» **What the exercise asks**
From the data below, retype exactly the lines starting with the one that contains "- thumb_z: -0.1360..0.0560" and ending with the one that contains "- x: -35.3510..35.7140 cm", both included.

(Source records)
──────

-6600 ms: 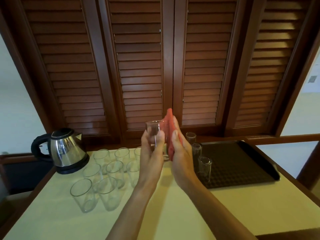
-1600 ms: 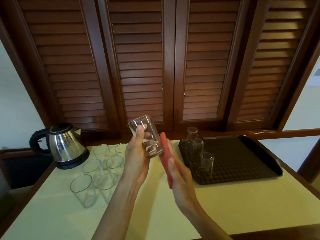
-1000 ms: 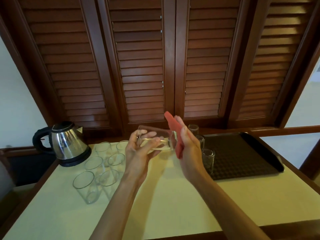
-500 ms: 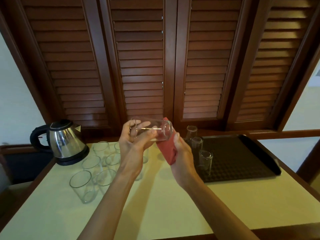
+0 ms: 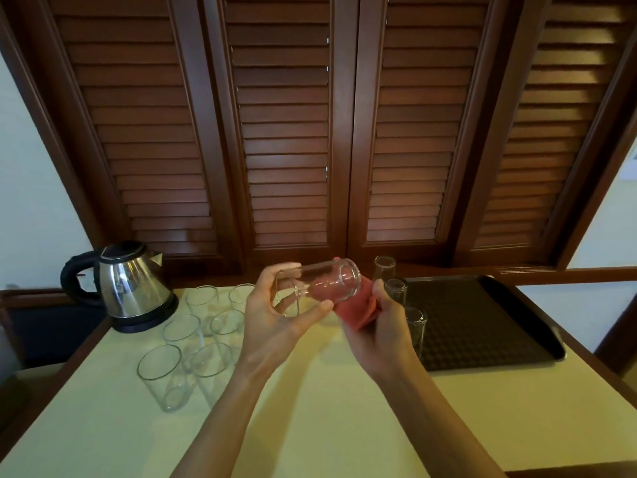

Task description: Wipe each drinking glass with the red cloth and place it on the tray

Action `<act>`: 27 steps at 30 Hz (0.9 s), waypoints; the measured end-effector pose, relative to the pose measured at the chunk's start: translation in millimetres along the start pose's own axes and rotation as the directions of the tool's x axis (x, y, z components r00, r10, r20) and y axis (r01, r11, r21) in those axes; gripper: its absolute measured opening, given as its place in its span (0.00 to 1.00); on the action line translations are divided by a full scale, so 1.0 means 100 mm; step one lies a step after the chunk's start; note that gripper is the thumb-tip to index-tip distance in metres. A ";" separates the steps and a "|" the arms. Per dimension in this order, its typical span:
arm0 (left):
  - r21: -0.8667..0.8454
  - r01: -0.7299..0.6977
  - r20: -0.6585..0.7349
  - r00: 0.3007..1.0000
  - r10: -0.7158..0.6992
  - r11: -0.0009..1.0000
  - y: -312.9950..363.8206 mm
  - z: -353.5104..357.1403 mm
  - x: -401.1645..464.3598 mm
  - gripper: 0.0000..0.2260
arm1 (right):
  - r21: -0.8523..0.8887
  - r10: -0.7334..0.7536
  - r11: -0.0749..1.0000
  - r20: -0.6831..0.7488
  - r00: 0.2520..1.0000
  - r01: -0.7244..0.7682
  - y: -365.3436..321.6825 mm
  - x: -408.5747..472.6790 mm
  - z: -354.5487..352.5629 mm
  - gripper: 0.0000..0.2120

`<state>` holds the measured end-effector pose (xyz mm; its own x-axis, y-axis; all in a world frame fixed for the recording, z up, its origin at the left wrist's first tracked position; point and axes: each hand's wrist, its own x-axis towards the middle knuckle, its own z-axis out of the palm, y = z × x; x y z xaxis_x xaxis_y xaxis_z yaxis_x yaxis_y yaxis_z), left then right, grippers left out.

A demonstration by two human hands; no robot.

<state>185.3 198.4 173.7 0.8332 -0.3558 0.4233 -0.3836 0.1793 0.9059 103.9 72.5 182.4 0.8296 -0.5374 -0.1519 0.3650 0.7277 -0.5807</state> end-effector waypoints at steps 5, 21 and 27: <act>0.079 0.082 -0.015 0.997 -0.081 0.994 -0.01 0.07 -0.13 0.26 | -0.316 -0.322 0.872 0.204 0.924 0.374 0.01 -0.16 0.08 0.21; -0.516 0.373 0.194 0.928 -0.319 0.771 0.14 0.05 -0.20 0.21 | -0.593 -0.183 -0.078 0.799 0.573 0.802 0.46 -0.33 -0.10 0.26; -0.521 0.371 0.228 0.928 -0.294 0.768 0.11 0.13 -0.33 0.20 | -0.677 -0.309 -0.020 0.704 0.639 0.736 0.21 -0.18 0.19 0.26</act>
<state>148.3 200.6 170.1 0.7952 -0.5923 0.1297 0.2223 0.4838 0.8465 104.4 105.5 187.8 0.7150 -0.2683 0.6456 0.3173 -0.6983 -0.6417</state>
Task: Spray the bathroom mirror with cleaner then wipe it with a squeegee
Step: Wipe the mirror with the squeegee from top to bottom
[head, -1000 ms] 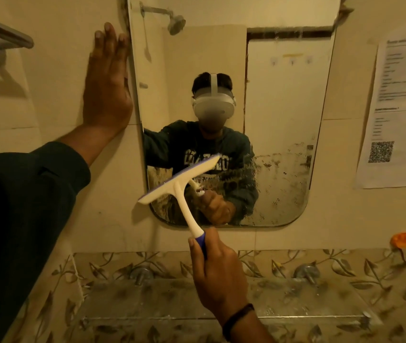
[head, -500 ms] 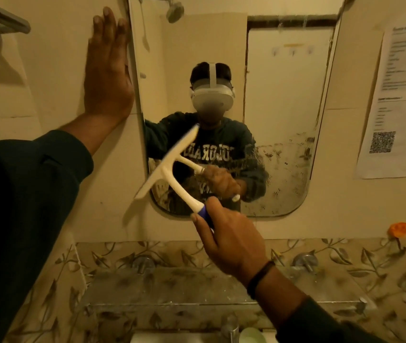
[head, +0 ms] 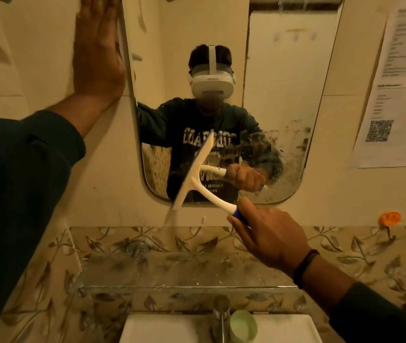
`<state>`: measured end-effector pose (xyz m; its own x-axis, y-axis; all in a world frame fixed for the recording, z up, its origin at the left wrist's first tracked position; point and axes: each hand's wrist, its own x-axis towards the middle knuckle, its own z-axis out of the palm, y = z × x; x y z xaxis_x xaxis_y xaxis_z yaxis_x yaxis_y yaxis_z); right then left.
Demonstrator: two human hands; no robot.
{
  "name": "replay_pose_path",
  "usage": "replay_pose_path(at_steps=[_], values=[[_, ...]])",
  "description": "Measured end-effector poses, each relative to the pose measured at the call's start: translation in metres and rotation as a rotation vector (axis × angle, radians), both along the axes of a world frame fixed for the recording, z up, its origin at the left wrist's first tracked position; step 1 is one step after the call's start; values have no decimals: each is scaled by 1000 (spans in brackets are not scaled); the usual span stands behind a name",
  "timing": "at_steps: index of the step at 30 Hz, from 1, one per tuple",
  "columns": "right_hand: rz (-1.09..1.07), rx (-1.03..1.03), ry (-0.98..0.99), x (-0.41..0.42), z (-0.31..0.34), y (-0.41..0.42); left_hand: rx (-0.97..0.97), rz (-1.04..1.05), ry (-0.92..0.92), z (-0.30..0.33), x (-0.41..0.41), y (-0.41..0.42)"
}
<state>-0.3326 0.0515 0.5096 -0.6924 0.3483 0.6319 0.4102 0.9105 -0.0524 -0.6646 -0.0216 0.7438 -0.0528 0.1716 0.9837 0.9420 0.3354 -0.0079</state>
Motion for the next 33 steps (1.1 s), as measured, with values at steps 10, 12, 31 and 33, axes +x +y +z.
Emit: replay_pose_path(at_steps=[10, 12, 31, 33], values=[[59, 48, 5, -53, 21, -25, 29, -27, 9, -2, 2, 3], [50, 37, -13, -56, 19, -22, 30, -27, 19, -3, 1, 2], [25, 42, 123, -7, 18, -4, 98, -61, 22, -3, -5, 14], [19, 85, 103, -18, 32, -3, 102, -82, 49, -4, -9, 16]])
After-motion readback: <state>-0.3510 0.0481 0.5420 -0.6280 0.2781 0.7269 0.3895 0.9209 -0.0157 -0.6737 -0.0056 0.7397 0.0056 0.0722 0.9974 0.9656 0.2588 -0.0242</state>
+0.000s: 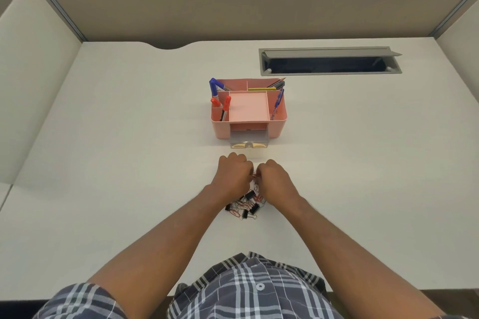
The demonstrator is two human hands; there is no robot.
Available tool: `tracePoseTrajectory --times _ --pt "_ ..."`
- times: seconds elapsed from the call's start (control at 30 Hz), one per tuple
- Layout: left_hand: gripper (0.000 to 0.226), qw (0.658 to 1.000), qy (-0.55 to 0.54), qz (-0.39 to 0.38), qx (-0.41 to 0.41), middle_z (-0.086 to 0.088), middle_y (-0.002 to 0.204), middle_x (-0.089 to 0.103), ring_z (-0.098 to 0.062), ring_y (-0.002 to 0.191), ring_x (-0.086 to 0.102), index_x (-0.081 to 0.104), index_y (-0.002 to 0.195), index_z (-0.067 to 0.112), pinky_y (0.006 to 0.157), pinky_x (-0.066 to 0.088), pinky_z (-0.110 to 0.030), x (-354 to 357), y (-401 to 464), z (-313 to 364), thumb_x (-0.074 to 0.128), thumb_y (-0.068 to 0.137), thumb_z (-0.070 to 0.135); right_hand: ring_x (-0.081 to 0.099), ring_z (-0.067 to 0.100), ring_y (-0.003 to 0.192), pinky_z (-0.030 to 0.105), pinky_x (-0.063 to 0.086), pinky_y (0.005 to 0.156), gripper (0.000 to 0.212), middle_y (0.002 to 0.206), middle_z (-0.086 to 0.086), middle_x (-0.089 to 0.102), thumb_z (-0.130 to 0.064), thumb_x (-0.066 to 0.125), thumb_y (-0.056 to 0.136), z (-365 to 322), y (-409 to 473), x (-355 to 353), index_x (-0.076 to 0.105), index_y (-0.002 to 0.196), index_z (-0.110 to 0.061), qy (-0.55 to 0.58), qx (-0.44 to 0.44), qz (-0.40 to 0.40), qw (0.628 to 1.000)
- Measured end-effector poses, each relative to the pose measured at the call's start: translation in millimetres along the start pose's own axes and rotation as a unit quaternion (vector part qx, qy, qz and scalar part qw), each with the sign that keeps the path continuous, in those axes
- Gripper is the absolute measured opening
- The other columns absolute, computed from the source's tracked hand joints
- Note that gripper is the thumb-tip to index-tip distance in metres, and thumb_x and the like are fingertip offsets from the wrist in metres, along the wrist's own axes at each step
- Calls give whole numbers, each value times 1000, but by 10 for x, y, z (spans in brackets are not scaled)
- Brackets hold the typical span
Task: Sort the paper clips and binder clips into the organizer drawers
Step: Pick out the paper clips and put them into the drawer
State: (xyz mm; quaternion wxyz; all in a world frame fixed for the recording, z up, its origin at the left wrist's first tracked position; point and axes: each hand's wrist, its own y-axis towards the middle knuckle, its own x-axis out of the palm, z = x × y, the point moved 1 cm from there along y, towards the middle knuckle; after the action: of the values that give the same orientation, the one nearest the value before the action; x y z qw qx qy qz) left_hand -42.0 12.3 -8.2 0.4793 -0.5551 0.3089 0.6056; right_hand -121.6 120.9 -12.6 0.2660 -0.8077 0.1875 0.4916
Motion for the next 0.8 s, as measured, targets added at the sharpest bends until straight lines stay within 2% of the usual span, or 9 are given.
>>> tracePoseTrajectory --times 0.33,0.5,0.6,0.8 --pt "15 1000 -20 -15 5 -1 96 61 -25 94 53 65 95 20 79 41 -39 5 -22 -33 56 93 31 59 29 86 37 48 73 16 96 10 60 -17 53 91 10 37 -75 66 95 -9 17 4 -27 999" --pt "12 997 -73 -29 -9 1 90 64 -24 91 54 61 86 20 83 40 -41 -14 -53 -62 52 93 21 57 29 81 34 42 66 18 89 9 59 -15 49 91 31 -12 -94 64 85 -10 14 -13 -16 1000" --pt "14 993 -114 -32 -23 2 88 65 -23 89 55 57 80 23 84 40 -39 -39 -74 -90 52 93 21 57 27 82 35 44 69 18 90 7 59 -16 49 92 44 -28 -110 66 89 -10 32 -15 -9 999" --pt "7 979 -197 8 -48 4 90 66 -20 89 57 64 89 20 85 44 -38 -88 -88 -144 58 93 18 57 22 80 35 49 71 19 86 4 63 -20 51 93 46 -33 -190 67 88 -11 93 2 14 996"
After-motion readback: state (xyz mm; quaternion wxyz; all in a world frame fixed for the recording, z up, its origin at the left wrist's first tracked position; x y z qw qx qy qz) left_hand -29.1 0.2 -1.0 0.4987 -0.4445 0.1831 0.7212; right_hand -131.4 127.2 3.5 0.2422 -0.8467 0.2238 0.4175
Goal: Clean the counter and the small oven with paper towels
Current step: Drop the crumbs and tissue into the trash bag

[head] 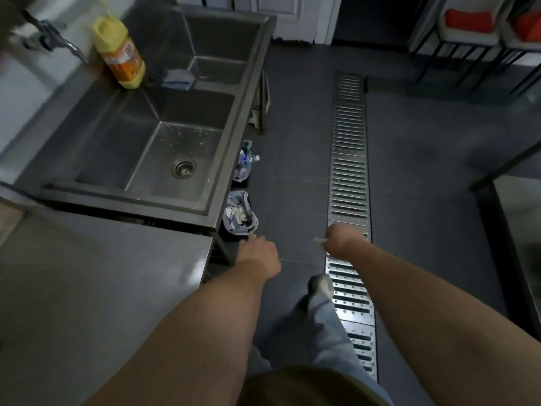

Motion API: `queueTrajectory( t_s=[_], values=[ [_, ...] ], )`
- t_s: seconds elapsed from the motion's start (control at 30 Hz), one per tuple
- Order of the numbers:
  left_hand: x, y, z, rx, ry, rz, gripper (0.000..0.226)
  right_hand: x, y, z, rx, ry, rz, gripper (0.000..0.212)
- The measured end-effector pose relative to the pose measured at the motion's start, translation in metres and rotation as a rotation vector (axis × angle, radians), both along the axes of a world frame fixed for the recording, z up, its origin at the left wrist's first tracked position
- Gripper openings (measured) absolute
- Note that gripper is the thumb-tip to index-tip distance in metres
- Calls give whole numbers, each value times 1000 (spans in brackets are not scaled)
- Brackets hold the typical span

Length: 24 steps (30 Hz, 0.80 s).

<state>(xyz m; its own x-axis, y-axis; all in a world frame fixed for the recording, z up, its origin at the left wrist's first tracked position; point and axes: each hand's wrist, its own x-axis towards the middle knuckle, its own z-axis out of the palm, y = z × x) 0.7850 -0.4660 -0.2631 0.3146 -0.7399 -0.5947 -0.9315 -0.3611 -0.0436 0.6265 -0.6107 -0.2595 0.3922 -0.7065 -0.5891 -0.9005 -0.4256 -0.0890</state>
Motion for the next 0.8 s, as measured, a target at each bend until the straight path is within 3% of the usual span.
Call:
queueTrajectory(
  t_s=[0.1, 0.27, 0.37, 0.57, 0.8],
  values=[
    [19, -37, -5, 13, 24, 86, 42, 19, -52, -5, 25, 4, 34, 45],
    [45, -95, -23, 45, 105, 381, 37, 61, -132, -20, 73, 9, 161, 31],
    [49, -126, -39, 27, 174, 484, 33, 85, -164, -36, 123, -9, 215, 35],
    [53, -167, -75, 35, 215, 509, 32, 120, -200, -80, 199, 5, 256, 36],
    [115, -202, -140, 47, 235, 760, 35, 163, -222, -152, 235, -21, 253, 32]
  ],
)
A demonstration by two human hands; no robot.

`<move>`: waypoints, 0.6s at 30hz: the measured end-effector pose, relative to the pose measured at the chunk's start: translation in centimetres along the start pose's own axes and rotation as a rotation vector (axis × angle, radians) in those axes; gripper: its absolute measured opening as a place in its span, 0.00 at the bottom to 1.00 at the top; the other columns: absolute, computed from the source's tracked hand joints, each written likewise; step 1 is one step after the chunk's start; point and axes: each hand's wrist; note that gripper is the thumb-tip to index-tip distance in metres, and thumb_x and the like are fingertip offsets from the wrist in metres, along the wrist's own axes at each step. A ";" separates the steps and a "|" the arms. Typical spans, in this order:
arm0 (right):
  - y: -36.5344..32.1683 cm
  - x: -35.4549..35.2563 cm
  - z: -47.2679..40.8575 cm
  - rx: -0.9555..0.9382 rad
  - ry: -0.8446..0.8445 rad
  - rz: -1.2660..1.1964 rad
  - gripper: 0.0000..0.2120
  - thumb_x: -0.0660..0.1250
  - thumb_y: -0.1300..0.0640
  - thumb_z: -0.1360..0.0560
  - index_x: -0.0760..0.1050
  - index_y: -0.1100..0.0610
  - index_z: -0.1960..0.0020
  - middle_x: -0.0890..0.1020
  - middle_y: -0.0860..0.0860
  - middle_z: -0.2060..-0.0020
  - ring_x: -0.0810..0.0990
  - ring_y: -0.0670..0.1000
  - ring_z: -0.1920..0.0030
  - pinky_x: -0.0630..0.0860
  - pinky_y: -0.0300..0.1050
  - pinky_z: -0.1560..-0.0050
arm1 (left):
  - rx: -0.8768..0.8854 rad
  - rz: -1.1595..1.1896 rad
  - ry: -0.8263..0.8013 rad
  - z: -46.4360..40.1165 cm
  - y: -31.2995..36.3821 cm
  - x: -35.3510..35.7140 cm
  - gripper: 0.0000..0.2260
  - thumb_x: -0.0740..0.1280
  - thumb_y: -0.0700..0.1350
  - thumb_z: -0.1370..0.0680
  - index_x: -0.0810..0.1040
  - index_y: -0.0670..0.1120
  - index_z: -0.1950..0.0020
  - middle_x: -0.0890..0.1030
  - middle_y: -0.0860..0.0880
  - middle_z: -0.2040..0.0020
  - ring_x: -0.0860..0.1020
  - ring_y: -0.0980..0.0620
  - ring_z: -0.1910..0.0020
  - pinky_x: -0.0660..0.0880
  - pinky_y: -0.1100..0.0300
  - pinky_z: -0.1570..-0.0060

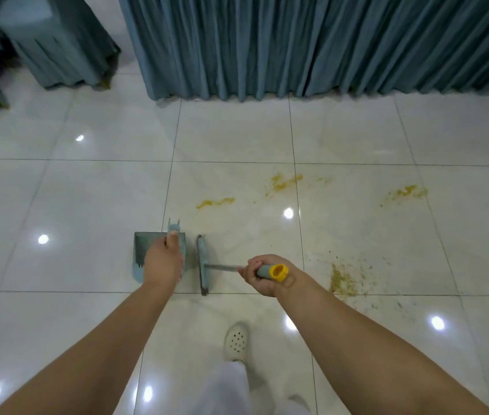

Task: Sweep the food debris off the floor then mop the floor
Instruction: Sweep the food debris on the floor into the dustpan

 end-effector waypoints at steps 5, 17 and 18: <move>-3.5 -1.6 0.9 -0.093 0.042 -0.120 0.04 0.56 0.69 0.21 0.66 0.68 0.47 0.72 0.67 0.59 0.68 0.49 0.85 0.71 0.33 0.83 | -0.039 0.082 -0.068 -1.3 1.6 1.0 0.18 0.59 0.57 0.21 0.67 0.45 0.63 0.69 0.46 0.70 0.67 0.51 0.74 0.63 0.65 0.78; -12.0 -14.0 8.6 -0.429 0.167 -0.475 0.06 0.52 0.66 0.19 0.66 0.68 0.46 0.69 0.55 0.54 0.65 0.47 0.86 0.66 0.33 0.85 | 0.101 -0.076 -0.218 0.0 5.5 7.8 0.15 0.60 0.52 0.20 0.68 0.48 0.64 0.74 0.47 0.65 0.76 0.44 0.60 0.76 0.52 0.58; -12.3 -15.0 9.2 -0.446 0.169 -0.503 0.07 0.52 0.66 0.19 0.65 0.68 0.45 0.69 0.53 0.53 0.65 0.47 0.86 0.65 0.33 0.85 | 0.107 -0.078 -0.236 0.1 5.6 8.3 0.14 0.60 0.52 0.20 0.68 0.48 0.64 0.75 0.46 0.64 0.77 0.44 0.60 0.76 0.51 0.58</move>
Point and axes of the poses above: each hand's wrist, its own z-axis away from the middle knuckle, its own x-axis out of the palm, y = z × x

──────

» **Solution for this problem**
  - thumb_z: -0.1360..0.0560
  - index_x: -0.0760..0.1050
  - index_y: -0.1100..0.0610
  - index_z: -0.1960..0.0020
  - middle_x: -0.0890..0.1020
  - middle_y: -0.0860..0.0860
  - middle_z: -0.2060..-0.0020
  - ring_x: -0.0810..0.0990
  - ring_y: -0.0670..0.1000
  - ring_z: -0.1920..0.0030
  - pinky_x: -0.0630..0.0860
  - pinky_y: -0.0300..0.1050
  - pinky_z: -0.1560..-0.0050
arm1 (left):
  - rx: -0.8768..0.8854 rad
  - rz: -1.1595..1.1896 rad
  - ry: -0.8263..0.8013 rad
  - z: -46.4360..40.1165 cm
  - y: -31.2995..36.3821 cm
  - x: -35.3510..35.7140 cm

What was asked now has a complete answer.